C'est une surprise, monsieur le rapporteur général, mais son caractère divin paraît plus contestable quand on y regarde d'un peu plus près !
Cette baisse serait parfaitement « contre-intuitive », selon certains - l'expression est élégante, mais on pourrait également employer d'autres qualificatifs ! Elle s'explique par le fait que le montant du plafond précité ne correspond qu'à la variation prévue, entre le 31 décembre 2007 et le 31 décembre 2008, de la somme des encours de la dette négociable de l'État à moyen et à long termes, diminuée des amortissements et des rachats de dette. En effet, la LOLF n'exige le vote du Parlement que sur la seule dette négociable dont la durée de vie à l'émission est supérieure à un an, c'est-à-dire les titres de moyen et long termes - bons du Trésor à intérêts annuels, BTAN, et obligations assimilables du Trésor, OAT -, à l'exclusion des titres de court terme - les bons du Trésor à taux fixe et à intérêt précompté, les BTF.

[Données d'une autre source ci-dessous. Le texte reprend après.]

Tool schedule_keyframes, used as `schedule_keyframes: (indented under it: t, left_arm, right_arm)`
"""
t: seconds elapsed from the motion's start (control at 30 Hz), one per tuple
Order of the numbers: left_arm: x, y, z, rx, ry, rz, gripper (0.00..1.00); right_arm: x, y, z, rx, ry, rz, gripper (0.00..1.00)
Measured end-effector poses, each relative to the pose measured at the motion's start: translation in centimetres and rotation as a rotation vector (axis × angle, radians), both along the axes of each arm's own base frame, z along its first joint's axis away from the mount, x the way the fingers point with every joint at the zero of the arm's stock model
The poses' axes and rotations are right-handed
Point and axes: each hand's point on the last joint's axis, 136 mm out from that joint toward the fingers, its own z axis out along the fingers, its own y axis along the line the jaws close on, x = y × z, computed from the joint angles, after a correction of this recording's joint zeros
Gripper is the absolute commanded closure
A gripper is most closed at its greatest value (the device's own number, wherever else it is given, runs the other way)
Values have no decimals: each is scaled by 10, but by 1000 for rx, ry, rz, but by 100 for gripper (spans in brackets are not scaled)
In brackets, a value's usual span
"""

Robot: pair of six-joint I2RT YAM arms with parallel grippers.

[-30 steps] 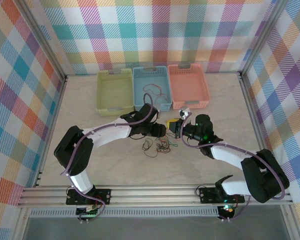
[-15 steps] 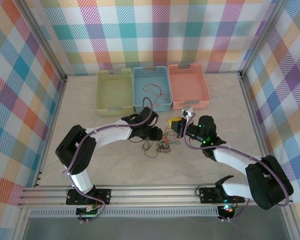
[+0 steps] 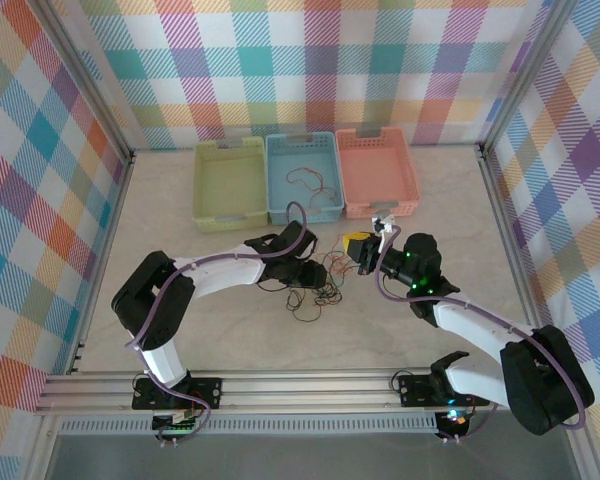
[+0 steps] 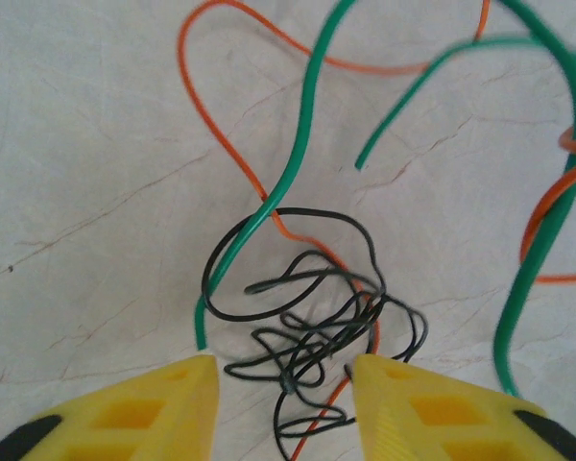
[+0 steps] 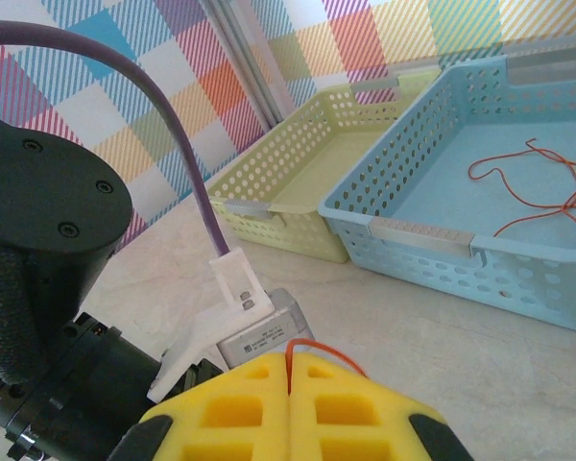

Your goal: Untangle the cables

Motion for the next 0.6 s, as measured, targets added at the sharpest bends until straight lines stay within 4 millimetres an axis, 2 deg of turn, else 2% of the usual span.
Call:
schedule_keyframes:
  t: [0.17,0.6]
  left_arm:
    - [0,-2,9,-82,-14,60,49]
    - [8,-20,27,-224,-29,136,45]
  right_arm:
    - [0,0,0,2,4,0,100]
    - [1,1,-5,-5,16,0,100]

En réalité, le besoin de financement de l'État augmentera, passant de 111 milliards d'euros en 2007 à 145 milliards d'euros en 2008. En consultant le tableau de financement figurant à l'article d'équilibre, c'est-à-dire l'article 32, du projet de loi de finances, on observe que ce besoin de financement sera couvert de la façon suivante : pour 119, 5 milliards d'euros, par les émissions de dette à moyen et long termes, nettes des rachats ; pour 3, 7 milliards d'euros, par le rachat de titres par la Caisse de la dette publique, qui bénéficiera à cette fin de recettes de privatisations ; pour 2, 1 milliards d'euros, par des ressources diverses, notamment une diminution du compte du Trésor, alors qu'en sens inverse différents retraits sur le compte par des correspondants du Trésor pèseront à hauteur de 2, 7 milliards d'euros ; enfin - c'est là où est la divine surprise, monsieur le rapporteur général -, pour 22, 4 milliards d'euros, par l'augmentation du stock de la dette à court terme, à savoir les BTF.

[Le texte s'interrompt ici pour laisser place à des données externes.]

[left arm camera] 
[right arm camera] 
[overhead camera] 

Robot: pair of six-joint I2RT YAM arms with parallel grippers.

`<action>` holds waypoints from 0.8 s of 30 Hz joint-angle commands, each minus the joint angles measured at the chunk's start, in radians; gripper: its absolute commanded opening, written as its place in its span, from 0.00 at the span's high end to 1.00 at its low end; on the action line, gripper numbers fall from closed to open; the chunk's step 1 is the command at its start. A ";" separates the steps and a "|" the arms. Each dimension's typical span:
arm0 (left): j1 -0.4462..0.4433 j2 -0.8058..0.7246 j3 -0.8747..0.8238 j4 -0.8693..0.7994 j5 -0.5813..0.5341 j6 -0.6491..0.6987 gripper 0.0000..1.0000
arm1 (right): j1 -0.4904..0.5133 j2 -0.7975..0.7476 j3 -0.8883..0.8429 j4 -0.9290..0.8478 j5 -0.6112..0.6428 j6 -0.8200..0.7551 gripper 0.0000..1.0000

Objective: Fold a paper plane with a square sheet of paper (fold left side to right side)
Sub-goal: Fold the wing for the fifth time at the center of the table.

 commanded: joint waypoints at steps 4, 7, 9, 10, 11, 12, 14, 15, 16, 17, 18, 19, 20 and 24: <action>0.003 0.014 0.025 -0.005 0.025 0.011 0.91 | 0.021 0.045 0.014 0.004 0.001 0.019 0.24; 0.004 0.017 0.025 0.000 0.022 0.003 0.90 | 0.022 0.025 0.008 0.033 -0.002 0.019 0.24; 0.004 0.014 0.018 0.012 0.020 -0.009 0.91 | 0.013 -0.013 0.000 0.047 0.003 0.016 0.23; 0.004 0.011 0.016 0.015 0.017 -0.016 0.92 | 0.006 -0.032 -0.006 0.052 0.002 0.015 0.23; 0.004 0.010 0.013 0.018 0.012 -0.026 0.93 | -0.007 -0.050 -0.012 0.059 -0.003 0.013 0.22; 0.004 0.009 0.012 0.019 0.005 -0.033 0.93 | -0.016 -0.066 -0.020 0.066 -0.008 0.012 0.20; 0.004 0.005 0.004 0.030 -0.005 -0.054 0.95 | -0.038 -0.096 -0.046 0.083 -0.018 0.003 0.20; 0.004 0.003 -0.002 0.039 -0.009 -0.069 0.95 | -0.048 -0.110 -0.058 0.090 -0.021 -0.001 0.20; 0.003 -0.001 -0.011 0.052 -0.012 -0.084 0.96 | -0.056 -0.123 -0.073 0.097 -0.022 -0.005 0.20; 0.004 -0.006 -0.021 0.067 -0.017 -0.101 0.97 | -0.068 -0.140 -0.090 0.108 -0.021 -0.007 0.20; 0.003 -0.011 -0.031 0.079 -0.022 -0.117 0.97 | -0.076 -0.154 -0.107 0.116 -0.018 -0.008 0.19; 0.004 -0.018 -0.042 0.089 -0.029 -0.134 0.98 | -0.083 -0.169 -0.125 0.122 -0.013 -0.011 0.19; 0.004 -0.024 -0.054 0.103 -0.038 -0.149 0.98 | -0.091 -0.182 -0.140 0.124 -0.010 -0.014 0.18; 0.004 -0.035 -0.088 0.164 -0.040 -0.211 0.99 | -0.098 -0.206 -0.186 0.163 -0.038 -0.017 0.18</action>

Ce niveau de l'encours de titres de court terme est déterminé afin de faire face aux perspectives d'amortissement de dette en 2008. Il est important, puisque la loi de finances de 2007 ne prévoit, en la matière, qu'une émission de 12 milliards d'euros. Bien que les titres courts soient plus exposés à l'évolution des taux d'intérêt, cette démarche vise à limiter l'augmentation des émissions de titres de moyen et long termes. C'est probablement un choix stratégique, monsieur le ministre, mais il faudra tout de même que vous nous en expliquiez les raisons.
Le problème est que, en l'état actuel de la LOLF, puisque l'émission de titres courts « échappe » à l'autorisation parlementaire, notre vote pourrait bien perdre beaucoup de son sens... Le rapporteur spécial que je suis s'interroge et vous interroge, en conséquence, sur les futures adaptations du texte organique qu'il conviendra de mettre à l'étude, dans l'avenir, en collaboration avec le Gouvernement.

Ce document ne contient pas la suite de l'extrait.